Using my good insurance I went to see my "gatekeeper" doctor. He looked at the ankle, listened to me describe my pain and problem, then he ordered a blood panel to rule out gout.

I said "Dude, I know that you're a nephrologist, but, will you please just fucking look at all those goddamned scars and maybe think about ordering X-rays?"

He said he would write me a referral to a Podiatrist. I said "Dude, I hate to sound all one note on you, but, Look. At. All. Those. Fucking. Scars. I don't need a Podiatrist, I need an orthopod who does feet."

He said that his girl would get back to me and she never did.
We need to let those weasels know that single payer is the way to go.

One Year

It's my blogiversary!
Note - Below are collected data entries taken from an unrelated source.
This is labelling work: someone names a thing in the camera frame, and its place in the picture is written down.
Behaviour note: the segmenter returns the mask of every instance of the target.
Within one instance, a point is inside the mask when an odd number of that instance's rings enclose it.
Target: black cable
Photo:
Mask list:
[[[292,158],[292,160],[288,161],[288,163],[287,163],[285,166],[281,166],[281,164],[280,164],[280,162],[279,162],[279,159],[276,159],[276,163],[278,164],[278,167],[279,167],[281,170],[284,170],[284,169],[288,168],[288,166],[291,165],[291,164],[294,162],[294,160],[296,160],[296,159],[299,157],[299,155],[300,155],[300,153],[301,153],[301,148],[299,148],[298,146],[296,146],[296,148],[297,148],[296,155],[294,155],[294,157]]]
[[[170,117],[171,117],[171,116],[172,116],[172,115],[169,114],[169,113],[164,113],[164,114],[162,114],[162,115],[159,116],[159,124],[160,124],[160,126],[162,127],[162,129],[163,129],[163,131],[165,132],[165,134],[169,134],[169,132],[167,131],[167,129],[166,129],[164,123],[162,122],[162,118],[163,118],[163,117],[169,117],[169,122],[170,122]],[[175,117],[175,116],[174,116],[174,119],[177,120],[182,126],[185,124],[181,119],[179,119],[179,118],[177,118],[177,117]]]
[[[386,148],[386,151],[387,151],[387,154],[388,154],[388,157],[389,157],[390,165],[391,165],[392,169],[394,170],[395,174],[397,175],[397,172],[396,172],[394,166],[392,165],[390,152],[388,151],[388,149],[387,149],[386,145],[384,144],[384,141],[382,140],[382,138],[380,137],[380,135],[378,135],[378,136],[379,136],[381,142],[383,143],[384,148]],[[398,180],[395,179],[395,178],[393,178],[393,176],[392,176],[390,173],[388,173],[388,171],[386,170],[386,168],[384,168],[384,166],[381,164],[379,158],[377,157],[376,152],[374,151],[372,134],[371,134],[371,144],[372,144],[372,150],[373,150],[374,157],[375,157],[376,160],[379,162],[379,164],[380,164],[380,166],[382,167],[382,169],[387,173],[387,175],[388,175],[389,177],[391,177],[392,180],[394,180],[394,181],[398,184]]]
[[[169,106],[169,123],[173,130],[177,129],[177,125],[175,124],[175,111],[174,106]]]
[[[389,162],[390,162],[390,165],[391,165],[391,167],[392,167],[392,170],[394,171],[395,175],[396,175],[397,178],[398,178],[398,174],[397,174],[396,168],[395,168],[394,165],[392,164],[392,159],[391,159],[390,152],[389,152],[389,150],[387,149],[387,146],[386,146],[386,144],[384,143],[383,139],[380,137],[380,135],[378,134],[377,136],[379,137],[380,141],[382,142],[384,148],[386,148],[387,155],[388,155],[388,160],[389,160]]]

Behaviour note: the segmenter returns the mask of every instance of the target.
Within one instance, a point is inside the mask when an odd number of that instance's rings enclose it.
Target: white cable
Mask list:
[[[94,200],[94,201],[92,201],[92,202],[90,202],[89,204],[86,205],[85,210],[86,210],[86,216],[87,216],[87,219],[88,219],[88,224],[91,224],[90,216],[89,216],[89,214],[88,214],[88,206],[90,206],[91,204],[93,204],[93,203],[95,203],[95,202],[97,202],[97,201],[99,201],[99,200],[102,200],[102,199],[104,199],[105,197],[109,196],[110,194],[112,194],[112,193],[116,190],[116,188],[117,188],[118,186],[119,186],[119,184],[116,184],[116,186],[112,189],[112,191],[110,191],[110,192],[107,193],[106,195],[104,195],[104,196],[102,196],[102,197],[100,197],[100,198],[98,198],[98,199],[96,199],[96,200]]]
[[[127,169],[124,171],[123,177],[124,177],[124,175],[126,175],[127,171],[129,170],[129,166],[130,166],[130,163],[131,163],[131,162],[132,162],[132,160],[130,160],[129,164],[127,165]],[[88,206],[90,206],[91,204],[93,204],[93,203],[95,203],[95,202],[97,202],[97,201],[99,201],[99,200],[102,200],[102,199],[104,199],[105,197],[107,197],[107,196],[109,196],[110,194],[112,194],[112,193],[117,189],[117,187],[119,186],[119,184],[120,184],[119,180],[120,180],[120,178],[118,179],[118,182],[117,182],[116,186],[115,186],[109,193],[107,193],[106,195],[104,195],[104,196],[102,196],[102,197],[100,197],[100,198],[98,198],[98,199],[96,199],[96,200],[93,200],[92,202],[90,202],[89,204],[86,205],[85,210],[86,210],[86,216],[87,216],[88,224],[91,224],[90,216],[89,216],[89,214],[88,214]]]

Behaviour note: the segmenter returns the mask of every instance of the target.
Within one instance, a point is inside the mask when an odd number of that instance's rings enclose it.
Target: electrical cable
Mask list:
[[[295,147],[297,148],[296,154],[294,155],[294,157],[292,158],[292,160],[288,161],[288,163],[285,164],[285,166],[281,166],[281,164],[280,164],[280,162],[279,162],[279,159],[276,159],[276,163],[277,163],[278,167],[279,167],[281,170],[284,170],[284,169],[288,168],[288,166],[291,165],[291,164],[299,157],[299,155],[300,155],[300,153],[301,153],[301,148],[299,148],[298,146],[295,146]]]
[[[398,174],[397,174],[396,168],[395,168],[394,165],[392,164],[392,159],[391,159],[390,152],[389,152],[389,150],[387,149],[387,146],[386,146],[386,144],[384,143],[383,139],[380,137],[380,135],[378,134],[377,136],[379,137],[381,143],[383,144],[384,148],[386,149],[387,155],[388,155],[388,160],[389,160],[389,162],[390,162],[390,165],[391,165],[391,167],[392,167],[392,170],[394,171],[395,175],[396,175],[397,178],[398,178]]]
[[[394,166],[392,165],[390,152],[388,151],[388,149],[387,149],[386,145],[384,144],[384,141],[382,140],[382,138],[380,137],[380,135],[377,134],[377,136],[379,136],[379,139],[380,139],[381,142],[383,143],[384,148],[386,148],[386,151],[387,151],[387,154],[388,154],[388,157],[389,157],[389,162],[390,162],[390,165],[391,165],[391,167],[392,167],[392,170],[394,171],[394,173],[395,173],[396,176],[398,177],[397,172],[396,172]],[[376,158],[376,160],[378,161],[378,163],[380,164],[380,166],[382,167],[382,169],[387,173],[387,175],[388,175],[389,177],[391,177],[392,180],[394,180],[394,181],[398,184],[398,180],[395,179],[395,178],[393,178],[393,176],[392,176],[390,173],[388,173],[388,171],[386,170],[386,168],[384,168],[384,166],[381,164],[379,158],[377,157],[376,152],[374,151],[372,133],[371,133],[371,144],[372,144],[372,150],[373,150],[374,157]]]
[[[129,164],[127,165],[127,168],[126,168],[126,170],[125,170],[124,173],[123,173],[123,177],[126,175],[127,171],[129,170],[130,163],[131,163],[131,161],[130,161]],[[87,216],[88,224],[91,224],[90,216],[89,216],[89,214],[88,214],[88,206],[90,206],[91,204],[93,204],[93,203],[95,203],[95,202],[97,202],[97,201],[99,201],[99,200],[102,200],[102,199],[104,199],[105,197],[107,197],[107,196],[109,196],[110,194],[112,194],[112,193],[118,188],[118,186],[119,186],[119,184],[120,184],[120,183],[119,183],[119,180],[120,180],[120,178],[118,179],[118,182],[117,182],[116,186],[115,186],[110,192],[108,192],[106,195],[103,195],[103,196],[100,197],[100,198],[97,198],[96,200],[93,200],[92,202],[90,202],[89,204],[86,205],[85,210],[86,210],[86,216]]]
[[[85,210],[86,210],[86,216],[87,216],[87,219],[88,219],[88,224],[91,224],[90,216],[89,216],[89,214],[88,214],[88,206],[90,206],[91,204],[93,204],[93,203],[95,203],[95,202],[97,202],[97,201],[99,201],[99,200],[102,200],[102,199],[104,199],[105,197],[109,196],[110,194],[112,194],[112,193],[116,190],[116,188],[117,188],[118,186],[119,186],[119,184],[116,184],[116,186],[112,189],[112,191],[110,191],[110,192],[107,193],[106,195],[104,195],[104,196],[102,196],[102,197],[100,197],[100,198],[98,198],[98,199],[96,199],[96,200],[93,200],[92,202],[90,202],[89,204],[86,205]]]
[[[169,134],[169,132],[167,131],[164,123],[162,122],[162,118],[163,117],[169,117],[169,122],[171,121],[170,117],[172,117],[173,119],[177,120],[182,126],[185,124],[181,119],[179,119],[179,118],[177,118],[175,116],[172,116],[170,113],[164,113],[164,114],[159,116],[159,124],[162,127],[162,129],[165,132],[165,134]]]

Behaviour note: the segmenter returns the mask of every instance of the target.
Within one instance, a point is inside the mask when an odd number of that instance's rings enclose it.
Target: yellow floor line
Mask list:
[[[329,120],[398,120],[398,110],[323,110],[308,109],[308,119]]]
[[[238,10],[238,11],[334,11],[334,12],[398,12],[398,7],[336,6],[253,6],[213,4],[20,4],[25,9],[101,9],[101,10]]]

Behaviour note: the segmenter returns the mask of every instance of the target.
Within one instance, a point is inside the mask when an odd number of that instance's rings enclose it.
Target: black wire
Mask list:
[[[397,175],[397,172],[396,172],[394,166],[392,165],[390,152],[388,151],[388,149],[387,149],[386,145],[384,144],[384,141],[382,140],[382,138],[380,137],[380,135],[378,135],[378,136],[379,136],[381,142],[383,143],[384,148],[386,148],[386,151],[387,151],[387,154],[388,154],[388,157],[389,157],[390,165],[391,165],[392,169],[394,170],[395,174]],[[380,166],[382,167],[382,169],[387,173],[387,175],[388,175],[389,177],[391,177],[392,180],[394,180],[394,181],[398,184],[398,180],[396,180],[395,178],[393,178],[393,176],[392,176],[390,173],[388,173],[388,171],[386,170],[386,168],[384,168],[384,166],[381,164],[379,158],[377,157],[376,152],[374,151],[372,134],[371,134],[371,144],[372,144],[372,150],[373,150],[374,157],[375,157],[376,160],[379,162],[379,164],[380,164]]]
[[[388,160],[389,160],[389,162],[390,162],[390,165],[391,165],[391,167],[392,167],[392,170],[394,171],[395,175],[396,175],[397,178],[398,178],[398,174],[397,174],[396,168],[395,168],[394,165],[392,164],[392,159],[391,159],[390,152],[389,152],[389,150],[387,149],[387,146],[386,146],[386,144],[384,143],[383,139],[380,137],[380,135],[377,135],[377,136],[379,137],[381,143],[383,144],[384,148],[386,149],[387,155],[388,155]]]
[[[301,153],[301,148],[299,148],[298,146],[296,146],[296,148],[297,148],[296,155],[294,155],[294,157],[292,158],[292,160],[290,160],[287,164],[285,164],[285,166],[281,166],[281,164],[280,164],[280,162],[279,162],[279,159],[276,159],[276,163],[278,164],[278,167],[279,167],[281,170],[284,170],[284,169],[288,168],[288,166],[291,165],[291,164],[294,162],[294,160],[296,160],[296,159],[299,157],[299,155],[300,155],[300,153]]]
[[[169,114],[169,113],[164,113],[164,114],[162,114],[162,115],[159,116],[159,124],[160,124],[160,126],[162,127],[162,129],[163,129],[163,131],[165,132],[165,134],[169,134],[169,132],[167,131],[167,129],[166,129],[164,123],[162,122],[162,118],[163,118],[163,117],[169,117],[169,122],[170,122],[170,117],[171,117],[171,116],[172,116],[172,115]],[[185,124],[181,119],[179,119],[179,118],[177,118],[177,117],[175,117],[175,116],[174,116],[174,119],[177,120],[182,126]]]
Wooo-hoooooooo!

Blown kisses to my 6 or 7 readers and the lurkers at sea.

Time to start a project to avoid by throwing myself at another project.

Reinforcing All Those Tea Icons

Study suggests tea good for you.

Of course, which tea is unmentioned. Might be all tea. But at this point nothing that tastes worse than straight cranberry juice gets drunk around here.

Saturday, June 27, 2009

A Medley of Extemporanea

If I still had that penchant for split second timing, schedule keeping, and train catching, I'd be at a nice seminar on moral values about two hours away. But that's not going to happen. I have a 4 pm appointment (yes, on Saturday), a 2 pm gathering, and distances.

Pfui.

So. Large chunks of computer time yesterday were devoted to Michael Jackson videos (and the two "Weird Al" parodies, which are remarkably...exact), mostly via the authorized site, where embedding has been disabled. I could watch "Thriller" over and over. But I was also reminded of what I call the Michael Jackson Rule that I declared in the '80s after one too many conversations speculating on his sexual preference: "I'm never going to sleep with him. You're never going to sleep with him. Why should you care?"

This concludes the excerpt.